§ **COLLECTED DATA**

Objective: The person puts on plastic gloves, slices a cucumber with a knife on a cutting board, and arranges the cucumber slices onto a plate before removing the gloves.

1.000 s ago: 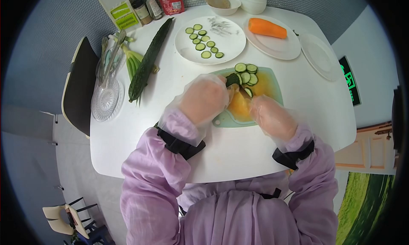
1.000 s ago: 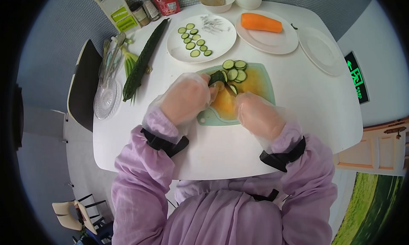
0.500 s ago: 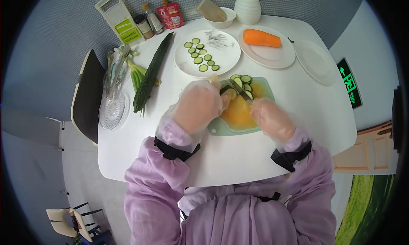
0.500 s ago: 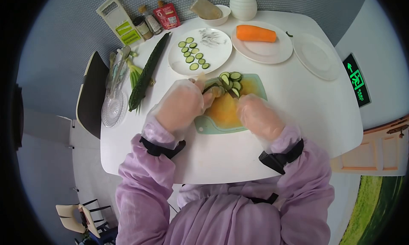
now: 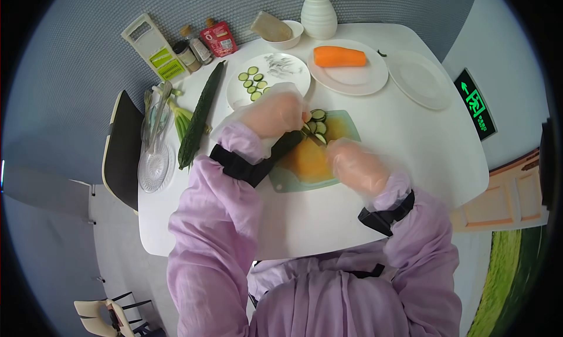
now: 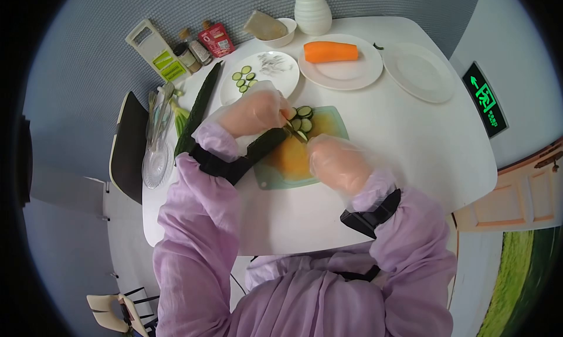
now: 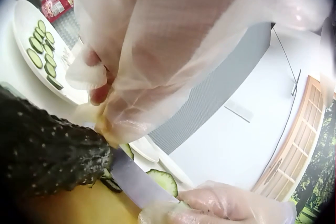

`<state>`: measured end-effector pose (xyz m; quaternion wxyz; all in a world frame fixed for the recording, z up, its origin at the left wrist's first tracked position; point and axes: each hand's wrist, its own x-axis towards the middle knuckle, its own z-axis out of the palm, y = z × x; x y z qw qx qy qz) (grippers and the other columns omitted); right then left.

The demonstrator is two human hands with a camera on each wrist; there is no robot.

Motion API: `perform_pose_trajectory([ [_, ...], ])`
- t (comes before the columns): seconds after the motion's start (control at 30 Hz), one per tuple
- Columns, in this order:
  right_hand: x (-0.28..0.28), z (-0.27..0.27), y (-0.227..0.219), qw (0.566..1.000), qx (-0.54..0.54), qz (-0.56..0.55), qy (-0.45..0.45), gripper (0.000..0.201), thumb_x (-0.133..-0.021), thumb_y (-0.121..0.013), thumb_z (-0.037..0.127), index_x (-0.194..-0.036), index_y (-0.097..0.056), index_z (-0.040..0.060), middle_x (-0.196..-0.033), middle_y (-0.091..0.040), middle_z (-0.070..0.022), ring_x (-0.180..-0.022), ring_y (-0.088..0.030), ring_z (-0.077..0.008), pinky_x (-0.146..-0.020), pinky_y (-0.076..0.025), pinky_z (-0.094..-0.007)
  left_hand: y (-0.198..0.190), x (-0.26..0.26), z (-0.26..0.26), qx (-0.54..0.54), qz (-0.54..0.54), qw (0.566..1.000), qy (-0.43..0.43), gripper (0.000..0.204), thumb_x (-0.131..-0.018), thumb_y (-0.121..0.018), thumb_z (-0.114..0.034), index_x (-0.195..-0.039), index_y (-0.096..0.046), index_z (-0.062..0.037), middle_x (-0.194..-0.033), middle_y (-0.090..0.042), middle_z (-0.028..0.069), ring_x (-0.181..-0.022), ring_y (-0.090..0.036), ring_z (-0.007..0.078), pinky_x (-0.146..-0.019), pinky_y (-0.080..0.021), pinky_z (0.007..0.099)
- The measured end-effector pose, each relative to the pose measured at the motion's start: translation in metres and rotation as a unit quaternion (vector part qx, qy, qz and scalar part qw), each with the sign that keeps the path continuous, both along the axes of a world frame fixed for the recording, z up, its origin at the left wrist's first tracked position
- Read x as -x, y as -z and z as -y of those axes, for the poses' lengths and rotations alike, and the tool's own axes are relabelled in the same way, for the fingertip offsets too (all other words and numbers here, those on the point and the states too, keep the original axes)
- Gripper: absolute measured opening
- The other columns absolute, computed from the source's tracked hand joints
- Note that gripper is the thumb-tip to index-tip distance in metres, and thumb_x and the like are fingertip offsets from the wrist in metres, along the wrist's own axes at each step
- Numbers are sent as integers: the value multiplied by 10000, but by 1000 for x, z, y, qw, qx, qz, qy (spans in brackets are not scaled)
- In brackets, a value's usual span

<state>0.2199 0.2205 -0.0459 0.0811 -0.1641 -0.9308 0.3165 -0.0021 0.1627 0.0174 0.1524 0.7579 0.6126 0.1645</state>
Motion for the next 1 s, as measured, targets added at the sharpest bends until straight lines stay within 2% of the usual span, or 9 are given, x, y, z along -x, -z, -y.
perform_pose_trajectory([
  [0.1,0,1,-3,1000,-15,-10,2,49,-781,-553,44,-804,-594,30,-792,-583,-146,-736,-561,-348,-625,-464,-397,-3,2,-1,-17,7,1000,-2,136,-648,-587,-35,-752,-638,36,-650,-601,191,-577,-560,290,-574,-458,345],
  [0.27,-1,4,-4,997,-52,-52,3,71,-773,-549,73,-765,-593,18,-755,-594,-169,-697,-573,-368,-617,-465,-421,-29,-13,2,30,5,993,-115,113,-690,-580,-35,-764,-633,30,-646,-599,161,-563,-544,222,-569,-445,319],
  [0.5,0,7,-12,999,-29,4,18,103,-776,-540,99,-787,-590,10,-745,-606,-177,-705,-588,-376,-634,-470,-429,-43,-24,9,62,68,993,-77,135,-725,-596,-63,-819,-646,20,-696,-631,127,-626,-577,189,-614,-462,289],
  [0.6,-2,3,2,997,-61,-44,2,95,-784,-543,104,-817,-589,27,-753,-606,-167,-710,-592,-367,-627,-472,-423,-48,-26,11,144,95,984,-47,145,-728,-621,-82,-829,-649,19,-774,-655,124,-696,-595,185,-677,-468,284],
  [0.67,-5,5,2,997,-53,-52,7,95,-786,-544,106,-826,-587,30,-754,-605,-165,-712,-593,-363,-624,-472,-420,-37,-23,9,136,86,986,44,167,-731,-641,-107,-836,-644,23,-804,-655,123,-732,-599,190,-710,-463,296],
  [0.73,-5,6,-3,997,-44,-60,11,95,-789,-545,107,-835,-584,34,-755,-604,-163,-713,-593,-359,-621,-472,-418,-31,-25,5,146,70,986,44,171,-734,-640,-116,-840,-643,19,-788,-653,115,-725,-599,195,-709,-462,304],
  [0.8,-2,9,-15,998,-58,12,28,97,-787,-547,110,-829,-580,29,-750,-603,-158,-715,-592,-356,-625,-472,-417,-30,-29,2,155,54,985,44,175,-738,-638,-125,-843,-643,14,-772,-651,107,-718,-598,200,-707,-461,311],
  [0.87,-3,9,-10,998,-48,-8,28,97,-786,-546,108,-828,-582,28,-747,-602,-159,-713,-592,-356,-626,-472,-419,-40,-36,-1,239,40,970,12,173,-742,-619,-126,-850,-642,7,-755,-650,98,-714,-599,197,-688,-461,307],
  [1.0,-2,6,-6,998,-55,-28,6,100,-786,-540,107,-827,-584,27,-740,-598,-162,-709,-591,-358,-626,-471,-429,-33,-31,-5,219,52,974,-14,175,-744,-597,-120,-862,-643,2,-747,-651,99,-698,-598,190,-671,-460,305],
])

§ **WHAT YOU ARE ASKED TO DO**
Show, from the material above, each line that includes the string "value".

§ **SOLVED EXERCISE**
- Numbers are sent as integers: the value multiplied by 10000, but by 1000 for x, z, y, qw, qx, qz, qy (spans in brackets are not scaled)
- In brackets, a value's usual span

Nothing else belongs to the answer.